Who pays for banks’ sins?

HSBC building

The price in today's money of past sinning by the UK's biggest international banks is becoming bigger and bigger.

HSBC is paying $1.9bn (£1.2bn) in fines and forfeitures to assorted federal and state authorities for its inadequate controls against money transfers by criminals, terrorists and countries that are subject to sanctions (such as Iran).

In a statement, HSBC apologised and said it had changed its ways. It expects to reach a settlement soon with the UK's Financial Services Authorities relating to the same offences.

The $1.9bn is significantly more than the penalties HSBC expected to pay - even after its recent upward revision of provisions to cover such charges. Also the cost for HSBC of raising its defences against money laundering and illegal money movements will be $700m (£435m) over five years.

Odd as it may seem, it could however have been significantly worse. HSBC has signed a Deferred Prosecution Agreement for breaches of the US Bank Secrecy Act, the Trading with the Enemy Act and assorted money laundering offences.

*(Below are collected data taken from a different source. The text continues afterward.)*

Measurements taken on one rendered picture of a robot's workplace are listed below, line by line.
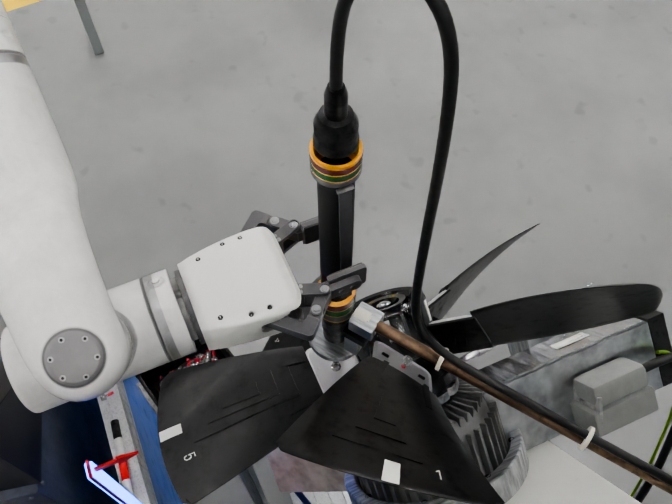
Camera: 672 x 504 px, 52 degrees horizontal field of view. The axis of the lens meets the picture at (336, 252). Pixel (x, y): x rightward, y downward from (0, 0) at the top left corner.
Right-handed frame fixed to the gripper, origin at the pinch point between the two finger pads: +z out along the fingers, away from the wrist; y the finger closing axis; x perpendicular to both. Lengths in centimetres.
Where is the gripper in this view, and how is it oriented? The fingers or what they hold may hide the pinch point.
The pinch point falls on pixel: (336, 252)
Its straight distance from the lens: 68.2
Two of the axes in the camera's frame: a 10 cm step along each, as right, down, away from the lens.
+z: 9.2, -3.4, 2.0
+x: 0.0, -5.2, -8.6
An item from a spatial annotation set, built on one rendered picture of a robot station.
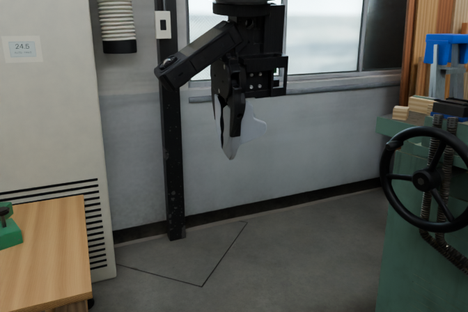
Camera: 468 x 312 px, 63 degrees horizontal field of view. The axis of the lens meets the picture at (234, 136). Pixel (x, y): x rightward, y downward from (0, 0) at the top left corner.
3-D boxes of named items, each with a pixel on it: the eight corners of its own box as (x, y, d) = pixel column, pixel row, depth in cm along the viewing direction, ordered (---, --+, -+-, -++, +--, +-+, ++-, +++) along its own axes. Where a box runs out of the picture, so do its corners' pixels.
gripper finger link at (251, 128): (269, 162, 54) (272, 100, 50) (230, 170, 52) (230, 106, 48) (260, 152, 56) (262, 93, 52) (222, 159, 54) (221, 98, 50)
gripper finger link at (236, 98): (245, 140, 49) (246, 73, 45) (234, 142, 48) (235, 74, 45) (232, 127, 53) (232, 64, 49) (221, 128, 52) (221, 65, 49)
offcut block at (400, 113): (391, 118, 130) (393, 107, 128) (394, 116, 133) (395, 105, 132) (406, 120, 127) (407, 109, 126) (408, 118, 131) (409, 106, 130)
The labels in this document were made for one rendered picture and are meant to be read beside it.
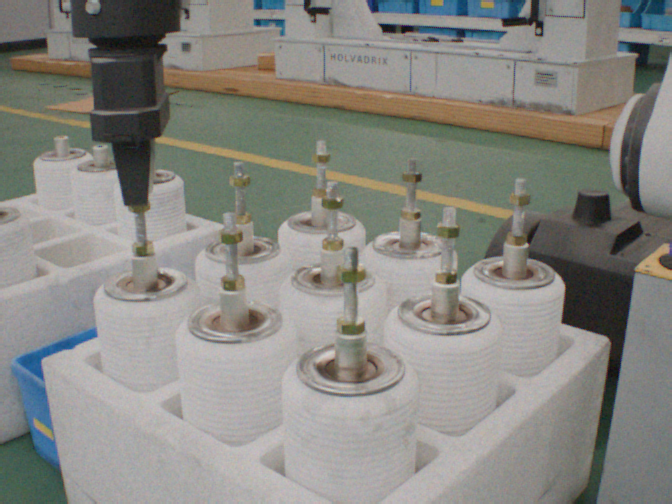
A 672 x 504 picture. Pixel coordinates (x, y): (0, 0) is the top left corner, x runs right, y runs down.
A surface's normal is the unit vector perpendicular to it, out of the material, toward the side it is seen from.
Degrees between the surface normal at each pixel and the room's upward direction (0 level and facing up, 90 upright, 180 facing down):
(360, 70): 90
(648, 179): 106
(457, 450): 0
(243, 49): 90
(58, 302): 90
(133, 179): 90
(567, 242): 45
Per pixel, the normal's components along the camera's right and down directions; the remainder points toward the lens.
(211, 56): 0.75, 0.22
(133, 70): 0.13, 0.33
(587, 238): -0.47, -0.48
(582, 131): -0.66, 0.26
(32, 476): 0.00, -0.94
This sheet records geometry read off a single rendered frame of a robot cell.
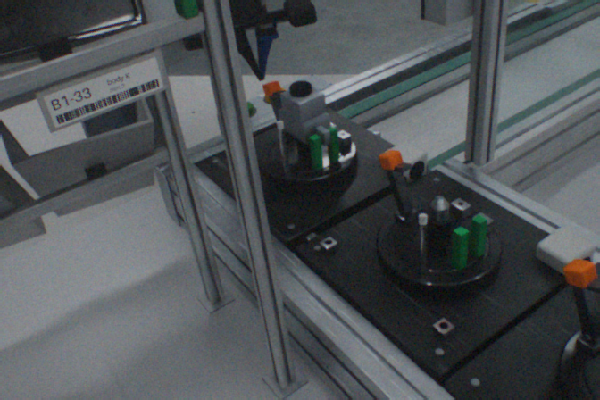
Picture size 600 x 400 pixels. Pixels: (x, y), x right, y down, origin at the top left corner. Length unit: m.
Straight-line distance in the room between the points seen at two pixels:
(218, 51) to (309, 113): 0.35
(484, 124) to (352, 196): 0.20
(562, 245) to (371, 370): 0.26
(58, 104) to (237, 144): 0.15
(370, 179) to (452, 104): 0.33
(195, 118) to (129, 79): 0.83
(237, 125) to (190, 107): 0.82
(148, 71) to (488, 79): 0.48
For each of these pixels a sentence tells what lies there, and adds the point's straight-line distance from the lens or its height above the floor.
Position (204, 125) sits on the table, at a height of 0.86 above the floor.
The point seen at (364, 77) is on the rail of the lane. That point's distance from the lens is 1.12.
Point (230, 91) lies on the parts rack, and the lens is 0.49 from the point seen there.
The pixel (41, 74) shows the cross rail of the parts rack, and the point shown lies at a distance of 0.43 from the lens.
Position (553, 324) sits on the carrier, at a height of 0.97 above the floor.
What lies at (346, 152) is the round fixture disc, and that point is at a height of 0.99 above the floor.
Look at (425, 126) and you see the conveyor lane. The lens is 1.05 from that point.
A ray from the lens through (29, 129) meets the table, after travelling 1.41.
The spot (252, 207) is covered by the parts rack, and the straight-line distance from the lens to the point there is 0.55.
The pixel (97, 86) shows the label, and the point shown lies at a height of 1.29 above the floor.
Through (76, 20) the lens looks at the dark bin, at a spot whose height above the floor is 1.32.
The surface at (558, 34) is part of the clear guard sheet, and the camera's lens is 0.93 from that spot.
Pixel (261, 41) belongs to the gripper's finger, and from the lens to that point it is 0.87.
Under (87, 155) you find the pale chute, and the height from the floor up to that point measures 1.16.
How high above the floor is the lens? 1.46
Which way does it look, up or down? 36 degrees down
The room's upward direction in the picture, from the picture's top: 7 degrees counter-clockwise
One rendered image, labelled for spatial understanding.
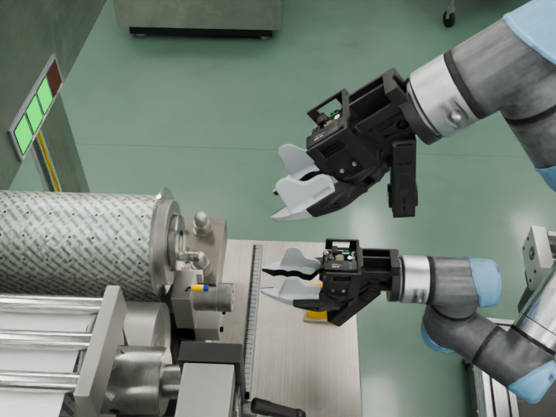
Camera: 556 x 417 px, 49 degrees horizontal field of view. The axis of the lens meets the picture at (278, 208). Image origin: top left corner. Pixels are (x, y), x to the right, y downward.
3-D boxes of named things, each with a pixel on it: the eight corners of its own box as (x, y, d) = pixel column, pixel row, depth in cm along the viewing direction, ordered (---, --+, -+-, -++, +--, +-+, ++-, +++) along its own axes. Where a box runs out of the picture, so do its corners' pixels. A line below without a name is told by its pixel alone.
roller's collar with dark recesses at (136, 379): (164, 428, 58) (154, 396, 53) (102, 425, 58) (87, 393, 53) (174, 368, 62) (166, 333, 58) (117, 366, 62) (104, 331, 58)
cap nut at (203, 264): (210, 278, 105) (208, 261, 102) (189, 277, 105) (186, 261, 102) (213, 261, 107) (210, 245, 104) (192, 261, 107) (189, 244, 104)
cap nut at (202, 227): (211, 237, 112) (209, 220, 108) (191, 237, 112) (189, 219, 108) (213, 222, 114) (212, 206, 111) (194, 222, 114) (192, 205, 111)
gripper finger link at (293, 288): (259, 270, 91) (319, 265, 92) (260, 293, 96) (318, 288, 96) (261, 286, 89) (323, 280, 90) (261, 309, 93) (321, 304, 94)
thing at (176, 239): (188, 233, 87) (180, 280, 82) (174, 232, 87) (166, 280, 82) (180, 203, 80) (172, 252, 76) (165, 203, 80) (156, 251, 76)
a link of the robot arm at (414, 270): (418, 275, 100) (424, 317, 94) (390, 275, 100) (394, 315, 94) (425, 246, 94) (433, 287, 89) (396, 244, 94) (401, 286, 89)
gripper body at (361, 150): (301, 113, 67) (394, 54, 62) (346, 160, 72) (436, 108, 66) (299, 158, 62) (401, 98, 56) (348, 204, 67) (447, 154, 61)
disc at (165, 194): (165, 318, 82) (146, 253, 71) (160, 318, 82) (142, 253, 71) (181, 232, 92) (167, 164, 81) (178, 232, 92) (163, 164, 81)
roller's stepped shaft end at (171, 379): (227, 407, 57) (225, 391, 55) (165, 405, 58) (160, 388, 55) (231, 376, 60) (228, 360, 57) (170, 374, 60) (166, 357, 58)
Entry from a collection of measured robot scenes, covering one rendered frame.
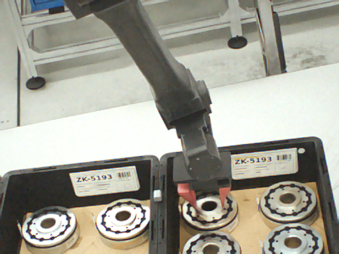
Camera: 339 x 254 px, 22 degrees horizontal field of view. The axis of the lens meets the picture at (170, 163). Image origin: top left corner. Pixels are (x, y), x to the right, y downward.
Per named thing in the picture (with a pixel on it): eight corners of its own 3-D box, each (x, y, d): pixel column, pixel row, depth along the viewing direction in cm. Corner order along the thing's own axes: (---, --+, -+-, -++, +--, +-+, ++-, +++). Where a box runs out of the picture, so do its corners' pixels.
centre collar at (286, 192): (273, 192, 161) (273, 189, 160) (300, 190, 160) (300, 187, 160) (275, 210, 157) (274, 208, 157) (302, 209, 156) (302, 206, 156)
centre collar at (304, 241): (279, 234, 152) (278, 231, 152) (307, 233, 152) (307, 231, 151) (279, 255, 149) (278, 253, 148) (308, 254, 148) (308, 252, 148)
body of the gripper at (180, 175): (232, 183, 152) (227, 151, 147) (174, 188, 153) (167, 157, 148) (231, 158, 156) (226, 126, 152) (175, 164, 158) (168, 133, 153)
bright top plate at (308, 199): (259, 185, 163) (259, 183, 163) (314, 181, 162) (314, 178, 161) (261, 223, 156) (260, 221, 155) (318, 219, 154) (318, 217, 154)
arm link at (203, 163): (201, 74, 143) (153, 94, 144) (212, 116, 134) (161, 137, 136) (224, 126, 151) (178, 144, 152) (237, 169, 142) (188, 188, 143)
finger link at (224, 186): (235, 216, 157) (229, 178, 151) (195, 220, 158) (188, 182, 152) (234, 190, 162) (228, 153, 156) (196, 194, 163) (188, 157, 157)
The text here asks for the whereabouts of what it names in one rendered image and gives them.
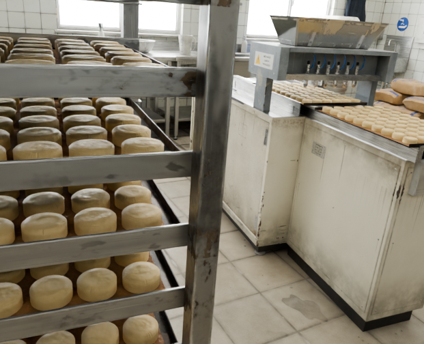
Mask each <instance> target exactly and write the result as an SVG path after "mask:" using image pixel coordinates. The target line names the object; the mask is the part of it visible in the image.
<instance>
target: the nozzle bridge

This is in effect putting the bank on probation.

But if HSBC had been indicted for these offences, that would have meant that the US government and others could no longer have conducted business with it - which would have been humiliating and highly damaging.

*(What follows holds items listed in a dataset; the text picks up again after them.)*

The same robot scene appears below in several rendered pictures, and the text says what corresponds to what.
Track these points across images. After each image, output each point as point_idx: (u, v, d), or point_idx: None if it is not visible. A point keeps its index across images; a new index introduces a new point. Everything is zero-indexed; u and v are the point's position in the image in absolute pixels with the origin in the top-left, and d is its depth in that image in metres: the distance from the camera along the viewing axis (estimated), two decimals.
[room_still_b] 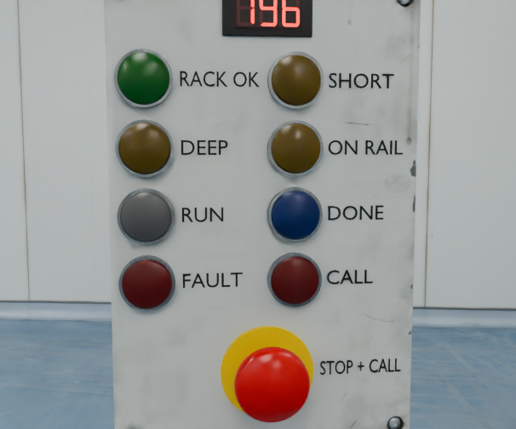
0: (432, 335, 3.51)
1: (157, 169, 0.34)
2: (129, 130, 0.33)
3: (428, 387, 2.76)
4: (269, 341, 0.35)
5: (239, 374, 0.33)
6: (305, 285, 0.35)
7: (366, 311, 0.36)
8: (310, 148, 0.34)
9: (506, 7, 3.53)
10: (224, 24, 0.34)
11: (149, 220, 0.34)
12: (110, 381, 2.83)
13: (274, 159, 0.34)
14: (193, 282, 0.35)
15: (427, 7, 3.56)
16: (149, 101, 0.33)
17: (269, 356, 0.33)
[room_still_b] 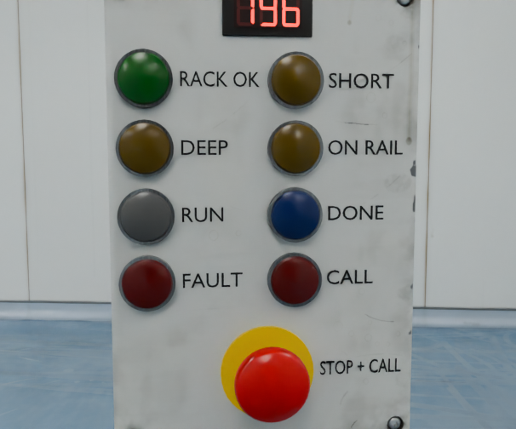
0: (432, 335, 3.51)
1: (157, 169, 0.34)
2: (129, 130, 0.33)
3: (428, 387, 2.76)
4: (269, 341, 0.35)
5: (239, 374, 0.33)
6: (305, 285, 0.35)
7: (366, 311, 0.36)
8: (310, 148, 0.34)
9: (506, 7, 3.53)
10: (224, 24, 0.34)
11: (149, 220, 0.34)
12: (110, 381, 2.83)
13: (274, 159, 0.34)
14: (193, 282, 0.35)
15: (427, 7, 3.56)
16: (149, 101, 0.33)
17: (269, 356, 0.33)
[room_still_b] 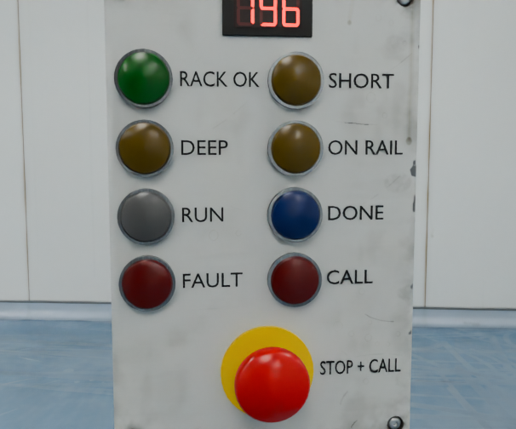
0: (432, 335, 3.51)
1: (157, 169, 0.34)
2: (129, 130, 0.33)
3: (428, 387, 2.76)
4: (269, 341, 0.35)
5: (239, 374, 0.33)
6: (305, 285, 0.35)
7: (366, 311, 0.36)
8: (310, 148, 0.34)
9: (506, 7, 3.53)
10: (224, 24, 0.34)
11: (149, 220, 0.34)
12: (110, 381, 2.83)
13: (274, 159, 0.34)
14: (193, 282, 0.35)
15: (427, 7, 3.56)
16: (149, 101, 0.33)
17: (269, 356, 0.33)
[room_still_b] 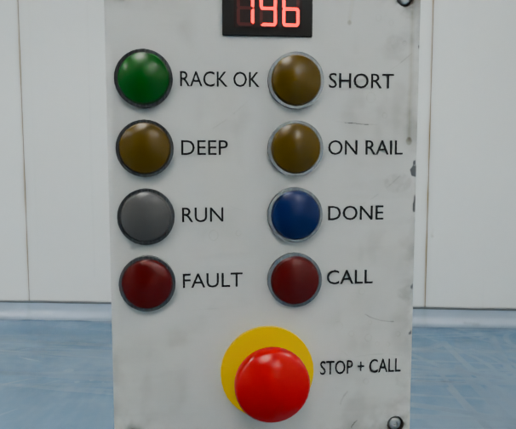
0: (432, 335, 3.51)
1: (157, 169, 0.34)
2: (129, 130, 0.33)
3: (428, 387, 2.76)
4: (269, 341, 0.35)
5: (239, 374, 0.33)
6: (305, 285, 0.35)
7: (366, 311, 0.36)
8: (310, 148, 0.34)
9: (506, 7, 3.53)
10: (224, 24, 0.34)
11: (149, 220, 0.34)
12: (110, 381, 2.83)
13: (274, 159, 0.34)
14: (193, 282, 0.35)
15: (427, 7, 3.56)
16: (149, 101, 0.33)
17: (269, 356, 0.33)
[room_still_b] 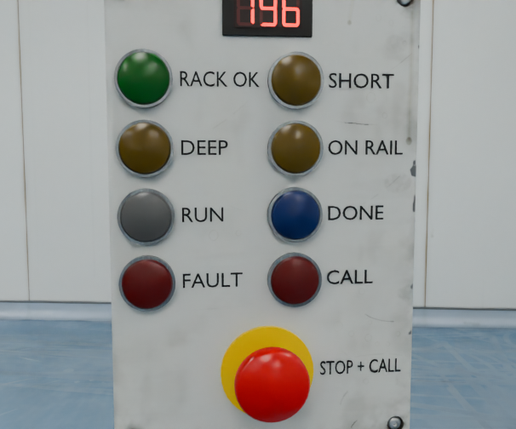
0: (432, 335, 3.51)
1: (157, 169, 0.34)
2: (129, 130, 0.33)
3: (428, 387, 2.76)
4: (269, 341, 0.35)
5: (239, 374, 0.33)
6: (305, 285, 0.35)
7: (366, 311, 0.36)
8: (310, 148, 0.34)
9: (506, 7, 3.53)
10: (224, 24, 0.34)
11: (149, 220, 0.34)
12: (110, 381, 2.83)
13: (274, 159, 0.34)
14: (193, 282, 0.35)
15: (427, 7, 3.56)
16: (149, 101, 0.33)
17: (269, 356, 0.33)
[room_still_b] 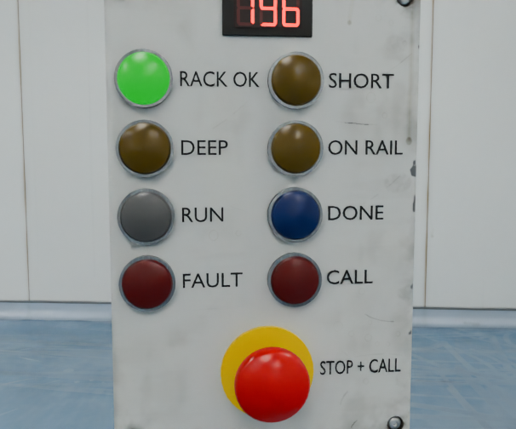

The punishment of HSBC comes just a day after another UK based international bank, Standard Chartered, agreed to pay $327m (£203m) for past violations of US sanctions laws and "lack of transparency in connection with certain former payments practices which were terminated in 2007".

Standard Chartered, which also signed a deferred prosecution agreement, had already paid $340m to New York State's Department of Financial Services for the same offences.

Now, for the avoidance of doubt, there is a trend here - which is that every big British bank is struggling to keep control of the costs of fines and compensation relating to a great variety of forms of sloppy practices and misbehaviour in the boom years.

It won't be long before we begin to learn the fines that Royal Bank of Scotland will pay to regulators all over the world for its involvement in the LIBOR interest-rate rigging scandal.

RBS is likely to end up paying more than the £290m in fines and penalties paid by Barclays - though that may not be apparent for a while, since RBS is not expected to reach a big bang settlement with all authorities from Tokyo to Brussels to Washington at the same time.

Then there are the stupendous costs of paying compensation to UK retail customers who were missold PPI credit insurance - which, according to the FSA, was more than £7bn by the end of September and looks set to end up being considerably more than £10bn.

And then there are the difficult-to-pin-down costs of compensating small businesses who were sold inappropriate interest-rate swaps - which will certainly be rather more than £1bn in aggregate and possibly (in an unlikely worst case for the banks) a multiple of that.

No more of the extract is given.